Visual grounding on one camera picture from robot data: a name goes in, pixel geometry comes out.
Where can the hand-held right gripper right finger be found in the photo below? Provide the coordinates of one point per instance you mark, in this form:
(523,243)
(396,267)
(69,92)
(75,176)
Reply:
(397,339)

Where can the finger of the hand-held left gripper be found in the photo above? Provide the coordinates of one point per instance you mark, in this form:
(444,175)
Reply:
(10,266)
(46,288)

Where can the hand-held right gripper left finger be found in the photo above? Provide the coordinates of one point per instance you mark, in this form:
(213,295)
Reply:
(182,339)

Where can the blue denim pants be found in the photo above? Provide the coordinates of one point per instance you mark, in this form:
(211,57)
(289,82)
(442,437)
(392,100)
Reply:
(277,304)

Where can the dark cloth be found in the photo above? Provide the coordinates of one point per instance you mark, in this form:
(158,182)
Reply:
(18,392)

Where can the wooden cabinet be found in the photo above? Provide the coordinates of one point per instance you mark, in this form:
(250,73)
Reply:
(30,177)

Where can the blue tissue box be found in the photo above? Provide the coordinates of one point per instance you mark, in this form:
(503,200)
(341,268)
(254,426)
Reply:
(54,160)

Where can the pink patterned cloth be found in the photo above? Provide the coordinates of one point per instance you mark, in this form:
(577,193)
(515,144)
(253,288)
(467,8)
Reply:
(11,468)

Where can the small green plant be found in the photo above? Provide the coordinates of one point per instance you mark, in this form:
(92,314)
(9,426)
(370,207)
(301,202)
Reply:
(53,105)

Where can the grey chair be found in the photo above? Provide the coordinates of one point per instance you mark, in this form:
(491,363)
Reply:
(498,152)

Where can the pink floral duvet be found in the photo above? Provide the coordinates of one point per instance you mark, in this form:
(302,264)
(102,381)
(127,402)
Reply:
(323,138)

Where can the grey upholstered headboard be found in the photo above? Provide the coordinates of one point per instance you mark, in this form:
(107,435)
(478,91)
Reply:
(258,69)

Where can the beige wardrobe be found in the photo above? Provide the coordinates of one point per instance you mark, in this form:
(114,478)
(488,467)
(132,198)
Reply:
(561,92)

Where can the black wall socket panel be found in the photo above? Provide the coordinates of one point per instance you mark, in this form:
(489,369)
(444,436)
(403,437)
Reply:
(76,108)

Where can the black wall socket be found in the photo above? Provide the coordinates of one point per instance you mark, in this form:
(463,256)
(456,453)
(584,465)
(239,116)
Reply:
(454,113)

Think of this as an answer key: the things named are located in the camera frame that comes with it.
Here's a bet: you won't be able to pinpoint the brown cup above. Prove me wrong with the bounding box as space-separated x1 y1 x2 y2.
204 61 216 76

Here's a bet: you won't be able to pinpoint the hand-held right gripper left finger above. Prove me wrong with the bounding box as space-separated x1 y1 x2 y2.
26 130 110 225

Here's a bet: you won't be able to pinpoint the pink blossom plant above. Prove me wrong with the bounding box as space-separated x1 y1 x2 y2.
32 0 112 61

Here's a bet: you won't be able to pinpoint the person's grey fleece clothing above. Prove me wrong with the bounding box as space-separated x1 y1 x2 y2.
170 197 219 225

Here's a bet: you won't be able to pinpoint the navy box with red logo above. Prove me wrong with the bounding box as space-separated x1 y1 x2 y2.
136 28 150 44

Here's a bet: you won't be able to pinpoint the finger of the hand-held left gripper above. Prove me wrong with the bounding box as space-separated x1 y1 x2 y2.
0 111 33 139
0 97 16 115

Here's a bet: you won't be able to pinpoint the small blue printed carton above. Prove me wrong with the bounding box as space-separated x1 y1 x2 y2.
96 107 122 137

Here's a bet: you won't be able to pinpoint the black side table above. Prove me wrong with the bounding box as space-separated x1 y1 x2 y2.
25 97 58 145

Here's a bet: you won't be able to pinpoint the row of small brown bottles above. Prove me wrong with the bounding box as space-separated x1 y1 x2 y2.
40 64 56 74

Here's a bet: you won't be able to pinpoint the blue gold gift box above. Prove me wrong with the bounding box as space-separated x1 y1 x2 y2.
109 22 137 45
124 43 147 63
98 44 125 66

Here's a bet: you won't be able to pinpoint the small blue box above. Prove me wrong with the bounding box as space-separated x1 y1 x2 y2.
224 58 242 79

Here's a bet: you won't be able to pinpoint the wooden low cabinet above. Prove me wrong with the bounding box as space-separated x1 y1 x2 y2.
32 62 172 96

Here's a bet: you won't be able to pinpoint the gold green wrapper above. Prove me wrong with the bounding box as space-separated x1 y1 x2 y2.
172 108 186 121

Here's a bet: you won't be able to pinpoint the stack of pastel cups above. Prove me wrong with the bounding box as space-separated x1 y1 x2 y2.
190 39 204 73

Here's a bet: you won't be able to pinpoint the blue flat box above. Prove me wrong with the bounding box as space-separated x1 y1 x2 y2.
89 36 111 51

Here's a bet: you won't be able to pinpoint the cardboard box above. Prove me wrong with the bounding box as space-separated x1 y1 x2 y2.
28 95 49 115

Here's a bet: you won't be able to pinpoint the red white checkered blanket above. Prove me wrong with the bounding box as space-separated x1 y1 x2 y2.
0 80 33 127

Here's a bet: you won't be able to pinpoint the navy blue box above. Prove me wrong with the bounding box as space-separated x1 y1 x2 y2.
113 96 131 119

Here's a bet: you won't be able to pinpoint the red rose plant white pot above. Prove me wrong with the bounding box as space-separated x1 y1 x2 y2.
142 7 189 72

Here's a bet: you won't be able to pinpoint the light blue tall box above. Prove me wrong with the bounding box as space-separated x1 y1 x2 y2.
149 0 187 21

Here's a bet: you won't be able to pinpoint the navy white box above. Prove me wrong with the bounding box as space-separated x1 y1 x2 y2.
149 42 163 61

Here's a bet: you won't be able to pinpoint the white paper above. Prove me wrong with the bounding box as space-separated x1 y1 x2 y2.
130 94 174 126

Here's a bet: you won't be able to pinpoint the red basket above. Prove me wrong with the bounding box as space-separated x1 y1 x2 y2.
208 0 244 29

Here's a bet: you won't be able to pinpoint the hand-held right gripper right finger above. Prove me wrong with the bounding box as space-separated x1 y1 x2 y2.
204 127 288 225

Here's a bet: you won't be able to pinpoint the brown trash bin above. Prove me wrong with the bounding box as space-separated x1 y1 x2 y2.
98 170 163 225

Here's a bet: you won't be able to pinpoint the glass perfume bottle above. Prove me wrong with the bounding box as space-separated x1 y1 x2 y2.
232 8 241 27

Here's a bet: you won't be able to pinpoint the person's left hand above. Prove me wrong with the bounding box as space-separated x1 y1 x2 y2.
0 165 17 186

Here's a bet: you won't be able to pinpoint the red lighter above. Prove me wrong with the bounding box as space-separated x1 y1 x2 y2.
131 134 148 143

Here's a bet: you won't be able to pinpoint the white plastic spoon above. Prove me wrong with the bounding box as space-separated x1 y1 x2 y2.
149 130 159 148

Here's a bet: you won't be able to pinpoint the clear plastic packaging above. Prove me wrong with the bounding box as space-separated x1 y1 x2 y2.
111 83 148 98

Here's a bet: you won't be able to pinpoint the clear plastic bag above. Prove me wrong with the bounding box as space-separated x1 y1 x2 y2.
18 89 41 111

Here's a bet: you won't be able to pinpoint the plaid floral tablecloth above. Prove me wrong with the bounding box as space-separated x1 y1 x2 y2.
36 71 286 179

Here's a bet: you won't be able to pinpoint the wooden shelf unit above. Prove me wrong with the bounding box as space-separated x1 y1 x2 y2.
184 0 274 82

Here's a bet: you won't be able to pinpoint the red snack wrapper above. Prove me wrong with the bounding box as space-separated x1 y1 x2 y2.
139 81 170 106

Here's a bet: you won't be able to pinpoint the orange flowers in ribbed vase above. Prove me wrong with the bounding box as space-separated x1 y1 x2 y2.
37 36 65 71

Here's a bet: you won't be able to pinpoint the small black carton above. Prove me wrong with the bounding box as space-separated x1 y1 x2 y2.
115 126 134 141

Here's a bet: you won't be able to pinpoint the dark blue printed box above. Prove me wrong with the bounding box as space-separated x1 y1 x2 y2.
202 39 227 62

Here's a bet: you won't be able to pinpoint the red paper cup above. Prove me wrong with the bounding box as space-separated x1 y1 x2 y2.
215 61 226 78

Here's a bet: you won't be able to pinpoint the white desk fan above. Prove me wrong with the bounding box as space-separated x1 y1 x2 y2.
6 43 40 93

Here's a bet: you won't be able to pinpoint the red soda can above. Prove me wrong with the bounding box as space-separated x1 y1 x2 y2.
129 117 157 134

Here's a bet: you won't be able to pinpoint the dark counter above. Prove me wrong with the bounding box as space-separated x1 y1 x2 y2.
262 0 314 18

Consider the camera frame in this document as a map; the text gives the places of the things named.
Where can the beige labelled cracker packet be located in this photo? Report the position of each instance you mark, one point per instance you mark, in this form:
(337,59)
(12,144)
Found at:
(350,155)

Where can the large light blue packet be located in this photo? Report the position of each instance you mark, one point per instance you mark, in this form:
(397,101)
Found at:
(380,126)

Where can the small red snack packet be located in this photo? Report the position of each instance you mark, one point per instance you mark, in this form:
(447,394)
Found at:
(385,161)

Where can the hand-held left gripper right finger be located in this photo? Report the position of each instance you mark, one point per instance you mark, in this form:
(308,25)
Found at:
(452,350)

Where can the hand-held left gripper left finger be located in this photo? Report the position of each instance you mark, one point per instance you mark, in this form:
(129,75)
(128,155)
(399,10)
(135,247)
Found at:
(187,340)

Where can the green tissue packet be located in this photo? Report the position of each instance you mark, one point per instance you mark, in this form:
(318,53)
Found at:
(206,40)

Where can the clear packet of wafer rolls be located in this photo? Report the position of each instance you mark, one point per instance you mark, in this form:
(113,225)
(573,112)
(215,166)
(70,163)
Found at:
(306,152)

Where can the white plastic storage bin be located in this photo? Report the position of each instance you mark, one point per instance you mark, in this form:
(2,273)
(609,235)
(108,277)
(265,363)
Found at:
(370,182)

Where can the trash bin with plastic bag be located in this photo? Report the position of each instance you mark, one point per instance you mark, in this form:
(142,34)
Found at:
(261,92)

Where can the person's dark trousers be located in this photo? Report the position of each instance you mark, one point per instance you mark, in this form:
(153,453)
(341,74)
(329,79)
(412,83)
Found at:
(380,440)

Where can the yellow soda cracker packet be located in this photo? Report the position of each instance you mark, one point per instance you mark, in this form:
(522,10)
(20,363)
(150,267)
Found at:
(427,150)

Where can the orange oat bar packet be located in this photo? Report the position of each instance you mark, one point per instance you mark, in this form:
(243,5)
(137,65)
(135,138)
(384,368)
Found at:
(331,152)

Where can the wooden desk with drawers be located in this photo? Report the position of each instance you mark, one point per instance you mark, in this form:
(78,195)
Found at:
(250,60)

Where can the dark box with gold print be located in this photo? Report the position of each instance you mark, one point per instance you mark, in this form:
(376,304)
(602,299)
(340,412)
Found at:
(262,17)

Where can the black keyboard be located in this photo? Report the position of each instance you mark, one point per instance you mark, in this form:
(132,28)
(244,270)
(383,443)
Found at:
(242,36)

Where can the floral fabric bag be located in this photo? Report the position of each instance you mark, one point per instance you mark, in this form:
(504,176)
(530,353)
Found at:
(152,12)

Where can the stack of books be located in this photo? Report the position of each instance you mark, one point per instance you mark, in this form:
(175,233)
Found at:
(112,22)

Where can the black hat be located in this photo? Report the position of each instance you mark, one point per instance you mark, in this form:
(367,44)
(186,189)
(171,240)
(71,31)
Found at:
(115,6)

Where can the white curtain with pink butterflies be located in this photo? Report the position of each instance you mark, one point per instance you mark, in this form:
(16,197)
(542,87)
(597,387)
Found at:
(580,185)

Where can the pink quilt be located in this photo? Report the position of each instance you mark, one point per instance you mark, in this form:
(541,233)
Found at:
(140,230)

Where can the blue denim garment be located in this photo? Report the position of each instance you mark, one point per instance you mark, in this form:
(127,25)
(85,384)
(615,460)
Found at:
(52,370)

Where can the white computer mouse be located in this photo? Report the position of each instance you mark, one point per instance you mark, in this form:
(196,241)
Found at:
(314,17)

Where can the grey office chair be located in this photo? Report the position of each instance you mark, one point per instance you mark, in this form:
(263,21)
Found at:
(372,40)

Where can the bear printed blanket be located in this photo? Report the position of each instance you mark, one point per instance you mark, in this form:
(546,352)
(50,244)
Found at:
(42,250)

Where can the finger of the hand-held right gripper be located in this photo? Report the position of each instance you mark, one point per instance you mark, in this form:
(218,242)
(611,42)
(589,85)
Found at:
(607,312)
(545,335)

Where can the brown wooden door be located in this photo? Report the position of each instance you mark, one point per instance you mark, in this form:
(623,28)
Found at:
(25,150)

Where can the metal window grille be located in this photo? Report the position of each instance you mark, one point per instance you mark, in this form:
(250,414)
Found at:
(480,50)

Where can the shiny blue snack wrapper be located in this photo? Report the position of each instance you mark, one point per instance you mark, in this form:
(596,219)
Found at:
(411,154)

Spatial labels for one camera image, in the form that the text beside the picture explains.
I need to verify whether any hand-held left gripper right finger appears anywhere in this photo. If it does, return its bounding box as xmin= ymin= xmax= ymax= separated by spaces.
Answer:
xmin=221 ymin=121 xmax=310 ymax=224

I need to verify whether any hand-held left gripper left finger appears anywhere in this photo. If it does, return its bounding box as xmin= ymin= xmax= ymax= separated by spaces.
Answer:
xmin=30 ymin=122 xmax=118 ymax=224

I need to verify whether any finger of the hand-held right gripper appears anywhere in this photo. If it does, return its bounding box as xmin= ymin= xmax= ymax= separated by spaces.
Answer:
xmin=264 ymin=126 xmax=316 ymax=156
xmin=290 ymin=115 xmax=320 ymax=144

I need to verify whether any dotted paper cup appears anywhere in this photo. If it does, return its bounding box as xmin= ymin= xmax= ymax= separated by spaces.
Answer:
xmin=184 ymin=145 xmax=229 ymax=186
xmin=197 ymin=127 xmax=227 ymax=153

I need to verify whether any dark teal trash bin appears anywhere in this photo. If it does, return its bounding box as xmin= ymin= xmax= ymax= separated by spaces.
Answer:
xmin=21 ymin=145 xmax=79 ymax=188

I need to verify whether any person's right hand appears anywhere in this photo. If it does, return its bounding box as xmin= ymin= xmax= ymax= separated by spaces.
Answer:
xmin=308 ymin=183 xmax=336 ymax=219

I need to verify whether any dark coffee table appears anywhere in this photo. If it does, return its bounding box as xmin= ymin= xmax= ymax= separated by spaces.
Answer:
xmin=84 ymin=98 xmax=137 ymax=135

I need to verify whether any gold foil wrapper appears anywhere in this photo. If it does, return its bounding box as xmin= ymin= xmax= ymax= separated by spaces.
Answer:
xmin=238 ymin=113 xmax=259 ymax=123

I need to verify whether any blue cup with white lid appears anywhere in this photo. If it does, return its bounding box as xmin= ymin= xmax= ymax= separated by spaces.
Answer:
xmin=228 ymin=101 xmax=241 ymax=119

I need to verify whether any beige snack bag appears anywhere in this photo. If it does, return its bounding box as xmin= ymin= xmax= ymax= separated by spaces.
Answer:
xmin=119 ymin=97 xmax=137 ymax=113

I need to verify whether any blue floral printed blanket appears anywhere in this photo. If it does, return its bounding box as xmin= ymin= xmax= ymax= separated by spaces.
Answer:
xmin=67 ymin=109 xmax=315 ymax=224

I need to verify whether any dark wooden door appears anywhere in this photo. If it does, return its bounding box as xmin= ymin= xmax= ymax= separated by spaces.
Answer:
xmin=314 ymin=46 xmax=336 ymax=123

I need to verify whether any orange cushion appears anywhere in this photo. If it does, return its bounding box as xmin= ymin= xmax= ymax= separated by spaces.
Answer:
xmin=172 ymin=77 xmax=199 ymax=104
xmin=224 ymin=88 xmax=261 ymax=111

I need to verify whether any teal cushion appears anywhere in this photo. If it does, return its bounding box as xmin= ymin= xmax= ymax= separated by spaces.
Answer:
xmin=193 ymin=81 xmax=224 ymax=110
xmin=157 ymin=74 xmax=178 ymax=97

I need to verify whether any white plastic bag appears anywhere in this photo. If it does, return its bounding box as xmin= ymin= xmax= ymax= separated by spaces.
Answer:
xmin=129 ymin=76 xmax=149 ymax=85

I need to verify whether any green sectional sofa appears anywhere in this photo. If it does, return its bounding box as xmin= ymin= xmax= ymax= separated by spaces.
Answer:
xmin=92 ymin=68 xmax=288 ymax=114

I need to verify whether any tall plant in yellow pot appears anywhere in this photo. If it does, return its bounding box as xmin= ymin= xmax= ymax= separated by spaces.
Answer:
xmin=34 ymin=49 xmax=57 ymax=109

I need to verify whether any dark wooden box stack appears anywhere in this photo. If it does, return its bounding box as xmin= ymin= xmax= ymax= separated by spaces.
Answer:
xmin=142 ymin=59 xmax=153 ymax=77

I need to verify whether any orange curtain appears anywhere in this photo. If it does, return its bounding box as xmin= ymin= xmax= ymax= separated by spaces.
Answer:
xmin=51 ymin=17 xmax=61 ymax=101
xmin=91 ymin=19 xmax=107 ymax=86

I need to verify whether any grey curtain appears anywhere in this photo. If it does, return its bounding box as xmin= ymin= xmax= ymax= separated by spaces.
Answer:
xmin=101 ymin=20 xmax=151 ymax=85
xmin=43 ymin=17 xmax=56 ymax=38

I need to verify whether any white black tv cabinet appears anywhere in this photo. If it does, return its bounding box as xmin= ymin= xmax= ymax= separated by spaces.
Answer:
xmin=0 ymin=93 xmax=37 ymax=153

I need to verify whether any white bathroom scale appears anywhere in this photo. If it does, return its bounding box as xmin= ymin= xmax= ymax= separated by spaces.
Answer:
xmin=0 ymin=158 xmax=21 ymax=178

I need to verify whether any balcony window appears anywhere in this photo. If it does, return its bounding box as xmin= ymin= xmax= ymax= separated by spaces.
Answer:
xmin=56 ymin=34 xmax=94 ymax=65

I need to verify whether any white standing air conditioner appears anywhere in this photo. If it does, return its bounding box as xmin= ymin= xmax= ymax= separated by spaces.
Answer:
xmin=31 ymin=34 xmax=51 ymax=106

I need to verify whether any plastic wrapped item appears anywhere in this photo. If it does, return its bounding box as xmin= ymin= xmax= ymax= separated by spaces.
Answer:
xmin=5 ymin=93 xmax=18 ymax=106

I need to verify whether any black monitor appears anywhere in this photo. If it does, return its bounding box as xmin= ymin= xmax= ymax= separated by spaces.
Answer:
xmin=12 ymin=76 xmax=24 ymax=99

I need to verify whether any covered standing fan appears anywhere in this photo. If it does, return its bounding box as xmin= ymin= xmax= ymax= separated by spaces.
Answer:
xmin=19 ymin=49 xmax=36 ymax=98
———
» **What the task asks**
Work out how many lines of the data include the word "named". Then write only that number.

» **Exercise output**
2